Dr. Peggy Norris, secretary of the Worldwide Federation of Doctors Who Respect Human Life said: “This latest move is very worrying. In Holland, some patients have already taken to carrying certificates stating that they want to live if they become seriously ill. Already, there is evidence that some elderly people are not seeking help from their doctors when needed, because they fear they will be put to death.” Efforts to legalize euthanasia are growing across Europe — in France, for example, a recent opinion poll found that 80% of respondents, including a majority of practicing Catholics, were in favor of a terminally ill patient's “right to die.”

In Britain, the Bland ruling by the House of Lords four years ago allowed doctors to withdraw medical treatment from patients in a “persistent vegetative state.” The ruling went against Catholic teaching in that it defined food and fluids as medical treatment. Once the decision had been made, Tony Bland, who had been in a coma for over five years, died of thirst. Bland had previously been denied a natural death when doctors used antibiotics to treat a potentially life-threatening infection.

Two years ago in Ireland, the Supreme Court ruled in the Ward Case, that food and fluids could be withdrawn from a woman who had been in a coma since being seriously injured in a car accident. Staff at the Catholic hospital which cared for the unnamed ward of the court opposed the move, but the woman's family argued in favor of removing feeding tubes.
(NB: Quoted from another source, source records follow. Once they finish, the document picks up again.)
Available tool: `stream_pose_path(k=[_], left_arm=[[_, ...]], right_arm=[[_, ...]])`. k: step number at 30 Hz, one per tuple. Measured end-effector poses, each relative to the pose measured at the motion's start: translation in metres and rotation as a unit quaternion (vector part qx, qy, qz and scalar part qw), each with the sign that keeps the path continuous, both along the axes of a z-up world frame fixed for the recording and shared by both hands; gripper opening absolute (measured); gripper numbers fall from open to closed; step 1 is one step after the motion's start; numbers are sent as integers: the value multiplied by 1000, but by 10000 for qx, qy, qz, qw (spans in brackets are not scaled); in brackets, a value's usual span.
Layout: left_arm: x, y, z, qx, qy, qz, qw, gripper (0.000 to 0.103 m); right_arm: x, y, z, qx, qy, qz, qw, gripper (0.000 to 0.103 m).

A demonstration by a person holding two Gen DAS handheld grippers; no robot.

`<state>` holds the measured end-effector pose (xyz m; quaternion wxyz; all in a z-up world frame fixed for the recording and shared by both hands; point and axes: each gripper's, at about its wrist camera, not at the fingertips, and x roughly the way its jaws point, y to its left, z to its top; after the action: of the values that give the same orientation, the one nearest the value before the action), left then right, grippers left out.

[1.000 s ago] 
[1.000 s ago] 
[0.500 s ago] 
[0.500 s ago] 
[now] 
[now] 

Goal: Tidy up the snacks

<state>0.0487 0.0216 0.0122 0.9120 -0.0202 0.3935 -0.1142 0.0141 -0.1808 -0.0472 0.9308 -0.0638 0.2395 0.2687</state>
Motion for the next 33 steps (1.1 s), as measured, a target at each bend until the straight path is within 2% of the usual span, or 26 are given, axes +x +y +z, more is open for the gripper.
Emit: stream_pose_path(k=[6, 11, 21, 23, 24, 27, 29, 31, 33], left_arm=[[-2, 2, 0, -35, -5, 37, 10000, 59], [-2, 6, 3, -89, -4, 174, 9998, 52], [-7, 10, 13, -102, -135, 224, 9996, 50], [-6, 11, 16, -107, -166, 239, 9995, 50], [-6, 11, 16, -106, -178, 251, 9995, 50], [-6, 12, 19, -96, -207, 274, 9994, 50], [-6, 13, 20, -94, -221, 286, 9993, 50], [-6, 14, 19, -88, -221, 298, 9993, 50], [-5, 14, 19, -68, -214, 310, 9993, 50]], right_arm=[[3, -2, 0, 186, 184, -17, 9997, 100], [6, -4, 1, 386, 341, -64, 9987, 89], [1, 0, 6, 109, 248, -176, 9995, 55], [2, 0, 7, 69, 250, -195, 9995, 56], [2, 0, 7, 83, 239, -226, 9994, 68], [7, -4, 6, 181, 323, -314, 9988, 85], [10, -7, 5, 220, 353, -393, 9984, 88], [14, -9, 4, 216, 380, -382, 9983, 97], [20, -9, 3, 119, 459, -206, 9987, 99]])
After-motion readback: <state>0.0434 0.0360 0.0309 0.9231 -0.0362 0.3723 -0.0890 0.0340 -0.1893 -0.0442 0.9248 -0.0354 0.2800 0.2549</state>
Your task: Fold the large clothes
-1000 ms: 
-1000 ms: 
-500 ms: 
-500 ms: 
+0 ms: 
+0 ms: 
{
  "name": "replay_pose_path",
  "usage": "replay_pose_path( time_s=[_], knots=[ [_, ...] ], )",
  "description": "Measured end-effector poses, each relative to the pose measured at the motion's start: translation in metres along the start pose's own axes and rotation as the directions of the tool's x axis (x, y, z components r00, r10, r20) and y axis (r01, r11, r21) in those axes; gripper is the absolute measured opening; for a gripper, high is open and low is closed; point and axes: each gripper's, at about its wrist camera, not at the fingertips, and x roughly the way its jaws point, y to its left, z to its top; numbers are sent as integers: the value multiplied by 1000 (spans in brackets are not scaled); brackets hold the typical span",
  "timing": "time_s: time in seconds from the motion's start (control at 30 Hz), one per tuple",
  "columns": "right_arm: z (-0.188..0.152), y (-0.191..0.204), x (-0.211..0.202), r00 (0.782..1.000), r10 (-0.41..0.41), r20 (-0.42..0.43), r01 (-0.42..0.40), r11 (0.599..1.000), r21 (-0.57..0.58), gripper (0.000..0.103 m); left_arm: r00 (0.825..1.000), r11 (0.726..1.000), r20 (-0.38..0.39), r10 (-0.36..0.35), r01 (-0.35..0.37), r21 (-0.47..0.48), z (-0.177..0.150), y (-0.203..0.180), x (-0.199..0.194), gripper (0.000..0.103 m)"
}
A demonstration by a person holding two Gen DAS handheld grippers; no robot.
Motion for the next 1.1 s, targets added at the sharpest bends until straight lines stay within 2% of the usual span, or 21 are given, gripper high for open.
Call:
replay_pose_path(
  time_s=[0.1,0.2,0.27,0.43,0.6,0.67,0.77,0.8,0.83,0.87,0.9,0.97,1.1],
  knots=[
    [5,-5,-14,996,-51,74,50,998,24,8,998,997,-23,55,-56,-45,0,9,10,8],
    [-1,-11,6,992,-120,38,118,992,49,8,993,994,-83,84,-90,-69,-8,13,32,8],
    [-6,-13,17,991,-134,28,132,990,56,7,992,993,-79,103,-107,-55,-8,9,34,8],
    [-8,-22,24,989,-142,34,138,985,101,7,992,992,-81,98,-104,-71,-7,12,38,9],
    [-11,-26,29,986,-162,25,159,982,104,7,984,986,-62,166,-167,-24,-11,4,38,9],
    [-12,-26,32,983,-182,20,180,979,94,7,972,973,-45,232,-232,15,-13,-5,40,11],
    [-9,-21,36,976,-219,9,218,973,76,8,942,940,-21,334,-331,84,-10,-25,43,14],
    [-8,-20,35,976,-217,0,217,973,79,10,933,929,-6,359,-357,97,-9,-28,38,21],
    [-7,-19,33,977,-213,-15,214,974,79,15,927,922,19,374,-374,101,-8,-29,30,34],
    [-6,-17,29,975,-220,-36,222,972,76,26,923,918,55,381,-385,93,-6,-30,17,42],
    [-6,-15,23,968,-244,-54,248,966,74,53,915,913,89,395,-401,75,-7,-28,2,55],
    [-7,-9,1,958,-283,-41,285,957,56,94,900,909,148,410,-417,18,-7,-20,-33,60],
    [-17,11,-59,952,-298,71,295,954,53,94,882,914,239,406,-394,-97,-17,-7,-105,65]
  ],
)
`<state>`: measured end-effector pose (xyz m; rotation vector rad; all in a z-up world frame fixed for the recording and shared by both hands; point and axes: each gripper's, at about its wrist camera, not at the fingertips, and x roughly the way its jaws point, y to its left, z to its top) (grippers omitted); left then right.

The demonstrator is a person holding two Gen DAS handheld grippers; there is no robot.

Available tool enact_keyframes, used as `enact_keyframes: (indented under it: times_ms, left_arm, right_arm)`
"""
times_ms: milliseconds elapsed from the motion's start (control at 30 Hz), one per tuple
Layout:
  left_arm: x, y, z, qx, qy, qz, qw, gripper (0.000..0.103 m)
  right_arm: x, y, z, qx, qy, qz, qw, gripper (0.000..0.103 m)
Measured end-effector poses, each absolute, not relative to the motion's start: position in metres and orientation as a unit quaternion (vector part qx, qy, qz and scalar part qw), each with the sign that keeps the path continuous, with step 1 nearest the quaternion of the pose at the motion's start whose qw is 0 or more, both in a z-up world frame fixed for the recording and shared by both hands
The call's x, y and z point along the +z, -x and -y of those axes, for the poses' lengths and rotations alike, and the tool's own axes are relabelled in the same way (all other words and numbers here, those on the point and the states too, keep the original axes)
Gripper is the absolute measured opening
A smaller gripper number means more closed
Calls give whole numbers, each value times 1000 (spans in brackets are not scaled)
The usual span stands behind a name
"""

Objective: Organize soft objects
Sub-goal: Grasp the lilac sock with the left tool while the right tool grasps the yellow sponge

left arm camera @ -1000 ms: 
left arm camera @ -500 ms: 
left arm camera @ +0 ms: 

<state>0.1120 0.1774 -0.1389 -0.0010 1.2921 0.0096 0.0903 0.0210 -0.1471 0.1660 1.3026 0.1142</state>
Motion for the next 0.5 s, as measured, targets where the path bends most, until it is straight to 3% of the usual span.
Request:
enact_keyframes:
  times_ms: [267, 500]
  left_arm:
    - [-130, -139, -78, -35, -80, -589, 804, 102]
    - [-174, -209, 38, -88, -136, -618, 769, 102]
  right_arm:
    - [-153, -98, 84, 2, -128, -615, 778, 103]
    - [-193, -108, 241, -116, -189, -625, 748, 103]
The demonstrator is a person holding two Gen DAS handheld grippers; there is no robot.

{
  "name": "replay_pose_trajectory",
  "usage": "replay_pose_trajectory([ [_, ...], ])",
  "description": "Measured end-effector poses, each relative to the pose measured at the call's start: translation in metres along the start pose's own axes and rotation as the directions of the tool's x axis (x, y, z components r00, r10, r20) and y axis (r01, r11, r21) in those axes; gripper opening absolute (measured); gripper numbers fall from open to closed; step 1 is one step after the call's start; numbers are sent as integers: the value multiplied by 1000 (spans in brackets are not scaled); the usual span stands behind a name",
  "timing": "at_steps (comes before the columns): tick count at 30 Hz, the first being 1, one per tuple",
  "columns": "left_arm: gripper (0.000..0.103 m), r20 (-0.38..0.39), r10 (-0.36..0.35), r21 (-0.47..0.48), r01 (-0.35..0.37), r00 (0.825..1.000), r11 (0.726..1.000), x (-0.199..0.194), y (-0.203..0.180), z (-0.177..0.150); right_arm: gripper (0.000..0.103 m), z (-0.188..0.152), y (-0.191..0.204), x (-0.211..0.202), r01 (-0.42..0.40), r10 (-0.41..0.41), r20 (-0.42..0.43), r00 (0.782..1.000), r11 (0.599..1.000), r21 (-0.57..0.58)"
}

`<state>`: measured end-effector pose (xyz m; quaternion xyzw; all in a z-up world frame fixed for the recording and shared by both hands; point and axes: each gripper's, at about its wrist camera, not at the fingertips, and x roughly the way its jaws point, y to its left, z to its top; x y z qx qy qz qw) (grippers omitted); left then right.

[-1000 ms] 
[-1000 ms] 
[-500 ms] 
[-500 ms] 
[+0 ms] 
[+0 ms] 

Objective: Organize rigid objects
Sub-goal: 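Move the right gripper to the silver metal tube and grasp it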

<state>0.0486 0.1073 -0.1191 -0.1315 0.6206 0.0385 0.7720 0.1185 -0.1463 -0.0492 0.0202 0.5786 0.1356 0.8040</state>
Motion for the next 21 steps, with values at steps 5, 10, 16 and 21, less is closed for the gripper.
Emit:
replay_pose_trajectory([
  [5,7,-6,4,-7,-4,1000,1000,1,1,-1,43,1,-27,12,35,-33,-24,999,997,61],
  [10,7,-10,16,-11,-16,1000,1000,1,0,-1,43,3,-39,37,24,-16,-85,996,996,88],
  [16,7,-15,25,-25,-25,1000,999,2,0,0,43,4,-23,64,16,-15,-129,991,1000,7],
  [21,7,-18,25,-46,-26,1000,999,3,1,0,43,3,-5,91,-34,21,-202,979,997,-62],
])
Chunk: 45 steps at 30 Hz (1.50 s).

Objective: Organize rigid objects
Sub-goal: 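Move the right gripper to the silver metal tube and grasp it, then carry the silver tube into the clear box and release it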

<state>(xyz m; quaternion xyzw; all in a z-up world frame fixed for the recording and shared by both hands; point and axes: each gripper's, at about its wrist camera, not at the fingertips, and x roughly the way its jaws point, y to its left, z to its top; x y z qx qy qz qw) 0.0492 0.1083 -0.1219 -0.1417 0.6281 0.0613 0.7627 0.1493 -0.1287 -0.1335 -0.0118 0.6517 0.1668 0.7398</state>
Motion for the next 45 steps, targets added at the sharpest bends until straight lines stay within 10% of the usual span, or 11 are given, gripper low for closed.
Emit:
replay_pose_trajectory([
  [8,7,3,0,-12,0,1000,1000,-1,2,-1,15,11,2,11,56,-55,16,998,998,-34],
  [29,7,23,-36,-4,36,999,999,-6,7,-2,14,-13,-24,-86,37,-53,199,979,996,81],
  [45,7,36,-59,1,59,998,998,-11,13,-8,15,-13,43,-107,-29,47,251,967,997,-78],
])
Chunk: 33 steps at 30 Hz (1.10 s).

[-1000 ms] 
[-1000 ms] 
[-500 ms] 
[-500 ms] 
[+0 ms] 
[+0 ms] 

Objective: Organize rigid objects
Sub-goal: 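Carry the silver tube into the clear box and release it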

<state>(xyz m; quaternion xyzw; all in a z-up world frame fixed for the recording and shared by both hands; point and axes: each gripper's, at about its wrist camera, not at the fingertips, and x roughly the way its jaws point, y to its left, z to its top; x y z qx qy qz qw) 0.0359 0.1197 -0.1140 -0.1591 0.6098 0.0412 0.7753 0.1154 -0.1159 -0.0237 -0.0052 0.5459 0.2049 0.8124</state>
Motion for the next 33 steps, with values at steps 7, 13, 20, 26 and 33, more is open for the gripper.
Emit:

The case was made more controversial by the fact that the woman's family inherited the compensation she had been awarded following her road accident.

There are now growing fears that European institutions will be used to foist euthanasia on countries, like Ireland, that have traditionally opposed the killing of the elderly and the severely

ill. Last year, the Council of Europe passed a Convention on Human Rights in Bio-Medicine which allows drug companies to experiment on severely disabled patients without their consent. Less than half the countries of Europe have ratified the convention — among those that opposed it were Britain, Ireland, and Germany. German opposition to the convention, which echoes Nazi experiments on the disabled, was particularly vehement.

Dr. Norris believes that growing demands for euthanasia are linked with the legalization of abortion and contraception in most European countries over 30 years ago: “Across Europe birth rates have fallen, as a result the demographics are skewed and Europe has an aging population.” Governments are now perceiving elderly people as a burden on the economy and they want to get rid of them.”

Norris and her colleagues have formed a new UK-based anti-euthanasia group to counter the growing threat of legalized assisted suicides. The group is named Primum Non Nocere after the medical principle of “first do no harm” contained in the Hippocratic oath.

However, she believes that abortion and the culture of death have undermined that oath: “At the British Medical Association's (BMA) annual general meeting this year, a resolution was passed that was proposed by the junior doctors which binds the BMA to holding a conference on assisted suicide next year. What is particularly worrying is that it is the junior members of the profession who are calling for such a move.

“Since the 1967 Abortion Act was passed by the UK parliament, obstetricians who conscientiously object to the killing of the unborn have found themselves barred from senior posts or professorships in teaching hospitals. The same is going to happen to gerontologists who object to euthanasia. Care for the elderly is going to become the next area where doctors with a conscientious objection need not apply.”

Dr. Denis Daley of Prima Non Nocare added: “I am particularly frightened by the attitude of younger doctors, many of whom have lost a sense of the sanctity of life. The potential effect of any decision to allow doctors to hasten the deaths of terminally ill patients can be seen as a development of UK abortion policy in the last 30 years. The 1967 Abortion Act had initially been intended to protect women whose physical or mental health would be endangered by pregnancy or motherhood. But now abortion in the UK is a means of birth control.”

Cian Molloy writes from Dublin, Ireland.